Patterson bounces back from his ill-advised account of an ancient campus homicide (The Spire, 2009) to what he does best: using the latest headlines—in this case, stories of the Iraq War’s crippling home-front aftershocks—to fuel another high-concept thriller.
Nobody disputes the fact that Lt. Brian McCarran killed Capt. Joe D’Abruzzo. Brian himself admits shooting at his old commanding officer when he came to Brian’s quarters in Fort Bolton, Va., to demand the return of the pistol Brian had taken from his nightstand three days earlier, after D’Abruzzo’s wife Kate had told him that her husband had pointed it at her head and threatened to shoot. It made perfect sense that Kate would call on Brian for help, since, as the goddaughter of Brian’s father, Army Chief of Staff Gen. Anthony McCarran, she’d grown up with Brian. In fact, hints soon arise that Brian and Kate may have been even closer than childhood friends.
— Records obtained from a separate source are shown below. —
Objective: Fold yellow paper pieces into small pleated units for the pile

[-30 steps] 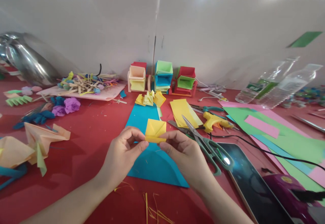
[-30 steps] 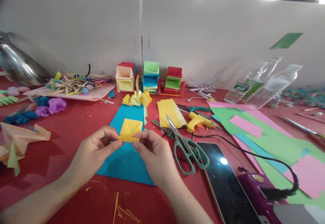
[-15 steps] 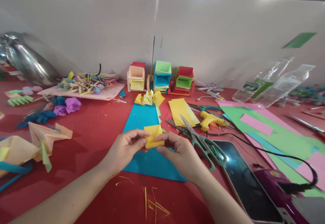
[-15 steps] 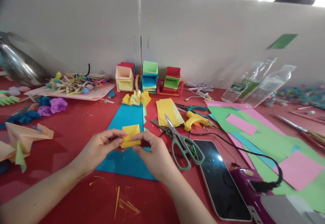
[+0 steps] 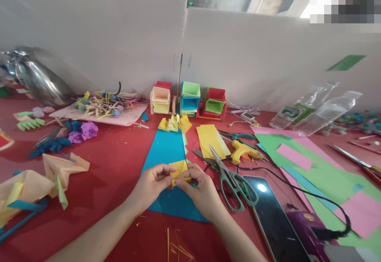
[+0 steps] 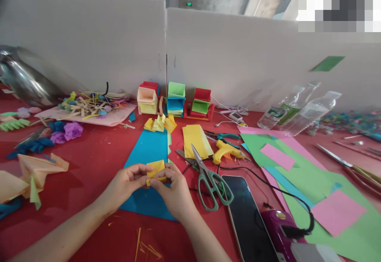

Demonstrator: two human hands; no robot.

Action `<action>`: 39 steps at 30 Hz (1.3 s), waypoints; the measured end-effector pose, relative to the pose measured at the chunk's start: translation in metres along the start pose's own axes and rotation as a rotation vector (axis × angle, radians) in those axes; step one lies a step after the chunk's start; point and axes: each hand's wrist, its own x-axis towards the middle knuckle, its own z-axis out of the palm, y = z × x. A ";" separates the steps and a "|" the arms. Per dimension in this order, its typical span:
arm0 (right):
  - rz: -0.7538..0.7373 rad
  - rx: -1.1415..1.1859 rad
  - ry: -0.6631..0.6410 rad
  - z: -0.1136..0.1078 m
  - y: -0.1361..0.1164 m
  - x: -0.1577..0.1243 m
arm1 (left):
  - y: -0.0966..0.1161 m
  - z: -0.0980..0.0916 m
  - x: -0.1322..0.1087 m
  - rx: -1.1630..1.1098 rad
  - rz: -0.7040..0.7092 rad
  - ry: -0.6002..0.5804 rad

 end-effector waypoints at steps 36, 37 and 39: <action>0.074 0.032 0.125 0.000 -0.001 0.001 | -0.004 0.011 -0.005 0.119 0.015 0.032; 0.070 0.029 0.124 0.001 -0.002 0.001 | -0.004 0.011 -0.005 0.117 0.012 0.041; 0.053 0.038 0.117 0.002 -0.001 0.001 | -0.005 0.013 -0.005 0.106 0.008 0.066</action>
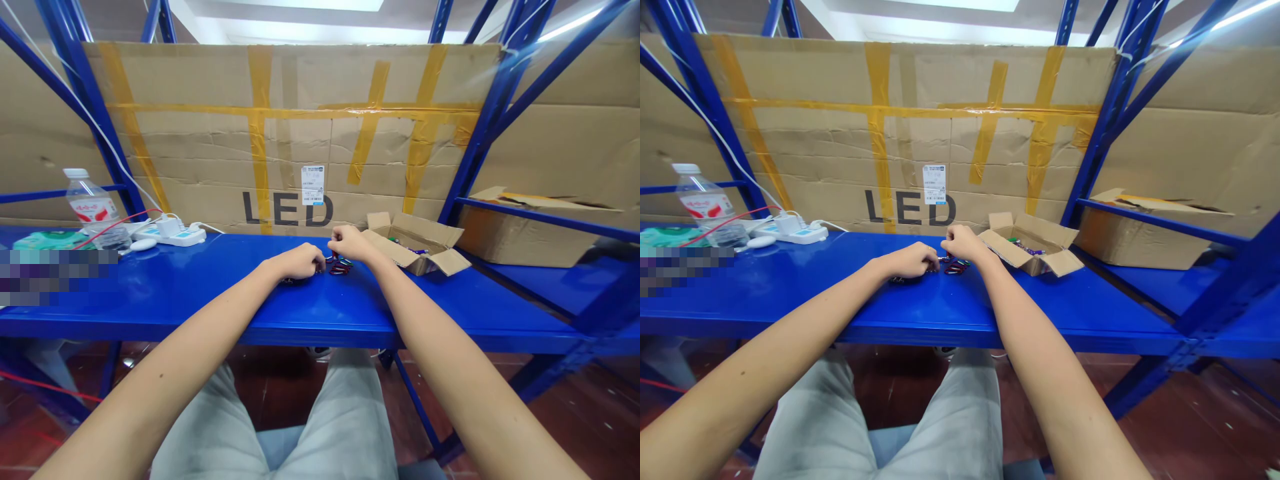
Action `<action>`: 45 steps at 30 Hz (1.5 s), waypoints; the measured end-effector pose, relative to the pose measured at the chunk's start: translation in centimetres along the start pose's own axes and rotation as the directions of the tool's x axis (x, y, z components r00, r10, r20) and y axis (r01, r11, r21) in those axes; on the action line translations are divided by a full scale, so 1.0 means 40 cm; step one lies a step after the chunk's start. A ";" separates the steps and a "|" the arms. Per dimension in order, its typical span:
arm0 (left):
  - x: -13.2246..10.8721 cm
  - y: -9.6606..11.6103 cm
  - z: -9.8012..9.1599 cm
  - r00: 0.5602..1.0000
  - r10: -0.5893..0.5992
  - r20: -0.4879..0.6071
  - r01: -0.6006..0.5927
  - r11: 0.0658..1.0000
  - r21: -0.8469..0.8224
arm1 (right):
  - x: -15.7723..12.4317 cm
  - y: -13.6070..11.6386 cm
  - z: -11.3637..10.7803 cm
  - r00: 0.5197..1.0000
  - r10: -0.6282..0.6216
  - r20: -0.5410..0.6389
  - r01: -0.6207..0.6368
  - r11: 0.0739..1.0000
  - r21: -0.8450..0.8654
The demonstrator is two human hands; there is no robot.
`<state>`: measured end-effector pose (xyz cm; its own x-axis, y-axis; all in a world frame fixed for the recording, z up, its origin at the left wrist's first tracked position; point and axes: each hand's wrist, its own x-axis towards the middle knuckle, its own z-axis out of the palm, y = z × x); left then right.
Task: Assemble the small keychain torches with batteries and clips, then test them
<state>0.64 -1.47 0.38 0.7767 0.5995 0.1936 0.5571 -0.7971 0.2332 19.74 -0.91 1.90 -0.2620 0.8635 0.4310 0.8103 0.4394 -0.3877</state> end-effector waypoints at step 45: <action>-0.019 -0.006 -0.041 0.858 -0.112 -0.501 0.009 0.979 -0.203 | 0.012 0.012 0.041 0.972 -0.222 0.072 0.180 0.911 0.372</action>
<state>-0.55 -1.61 1.74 0.4568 0.6404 0.6175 0.4926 -0.7601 0.4238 19.13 0.12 0.58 -0.4721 0.7603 0.4462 0.4957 0.6475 -0.5788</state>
However justified he may have been in confiscating D’Abruzzo’s handgun, however, Brian had no excuse for shooting him four times, putting the last bullet in his back. Or did he? Capt. Paul Terry, a JAG attorney who’s about to leave the service for a lucrative position in a New York firm, thinks he may have a shot at the PTSD defense that’s eluded every attorney who’s ever tried it. Could Brian have shot his old CO either in self-defense, or under the deluded impression that D’Abruzzo was about to kill him? Partnering with Brian’s sister Meg, who resigns her job in the San Francisco DA’s office to join in his defense, Terry works to excavate the Iraq War history that put Brian on a collision course with D’Abruzzo.
There’s nothing very surprising about the alleged surprises. But Patterson runs a taut ship in the courtroom, and his crafty dissection of the problems of traumatized veterans returning home will have older readers fondly recalling Anatomy of a Murder.